Ao princípio, conversávamos muito e informávamo-nos mutuamente. Da política e das políticas. E entendiamo-nos, à nossa escala. 
Até que começou a "questão ucraniana". Foi logo evidente a sua ilusão "europeística", o crédito das informações que lhe vinham da filha, toda empolgada com a "demo cratização", as críticas ao que estava mal aproveitadas pelas forças que queriam ainda fazer pior..., a visceral "alergia ao russo" (que não ao comunismo).

Acabaram as conversas. Por tácito (des)acordo. Com base em informações diferentes e opostas. Sem rupturas nem animosidades. Talvez à espera de melhores dias. Ou de outros dias.

O marido da L. está desempregado. Mexe-se bem no aproveitamento dos subsídios e cursos de formação. Beneficia do que o povo português conquistou com a ajuda de outros povos e exemplos, como o seu quando na via do socialismo. É grande, como a L., maciço, aparentemente um enorme bebé mas sabe mexer-se e beneficiar do que, aqui, foi conquistado numa correlação de forças de então e que, no decurso (lento e com saltos) do tempo, se tem alterado e possibilitado o ataque brutal a essas conquistas.

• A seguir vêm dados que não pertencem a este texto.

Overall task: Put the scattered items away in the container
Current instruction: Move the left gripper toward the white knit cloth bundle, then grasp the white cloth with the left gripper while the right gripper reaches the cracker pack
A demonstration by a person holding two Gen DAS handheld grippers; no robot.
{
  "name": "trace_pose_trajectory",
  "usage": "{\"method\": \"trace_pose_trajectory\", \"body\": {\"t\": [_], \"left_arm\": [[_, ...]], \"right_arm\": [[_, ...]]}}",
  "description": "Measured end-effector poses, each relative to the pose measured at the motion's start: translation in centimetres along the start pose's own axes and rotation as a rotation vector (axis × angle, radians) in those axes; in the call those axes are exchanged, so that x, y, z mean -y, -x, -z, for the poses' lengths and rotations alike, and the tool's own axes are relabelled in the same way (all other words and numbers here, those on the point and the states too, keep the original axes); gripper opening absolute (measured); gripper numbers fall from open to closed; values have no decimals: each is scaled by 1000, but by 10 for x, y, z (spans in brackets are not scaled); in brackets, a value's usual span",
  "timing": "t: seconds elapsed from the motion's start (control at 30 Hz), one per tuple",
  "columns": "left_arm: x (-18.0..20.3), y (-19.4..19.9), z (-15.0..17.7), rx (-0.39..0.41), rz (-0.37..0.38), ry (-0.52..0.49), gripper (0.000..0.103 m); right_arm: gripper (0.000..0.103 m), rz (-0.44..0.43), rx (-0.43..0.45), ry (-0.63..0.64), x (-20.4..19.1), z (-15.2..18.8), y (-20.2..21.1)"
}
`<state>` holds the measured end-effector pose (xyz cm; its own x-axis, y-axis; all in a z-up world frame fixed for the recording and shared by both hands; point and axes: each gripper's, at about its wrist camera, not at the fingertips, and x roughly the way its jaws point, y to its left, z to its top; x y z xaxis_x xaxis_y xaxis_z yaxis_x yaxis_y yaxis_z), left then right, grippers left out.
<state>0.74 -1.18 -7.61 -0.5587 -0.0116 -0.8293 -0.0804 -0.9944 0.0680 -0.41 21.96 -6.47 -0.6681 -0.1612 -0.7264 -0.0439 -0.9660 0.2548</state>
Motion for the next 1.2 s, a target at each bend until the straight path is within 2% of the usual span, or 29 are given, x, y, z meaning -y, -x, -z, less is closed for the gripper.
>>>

Há muito de paradoxo (ou de contra dições) nesta situação.
Às vezes paro a pensar na vivência da História através das pequenas estórias de cada um de nós.

2 comentários:

Justine disse...

muito bem contada, a estória da "nossa" L.
E boa base de partida para reflexões sobre informação, desinformação, convicções e enganos...

Olinda disse...

Uma estôria que se poderia chamar:"L e o embuste do modelo europeista".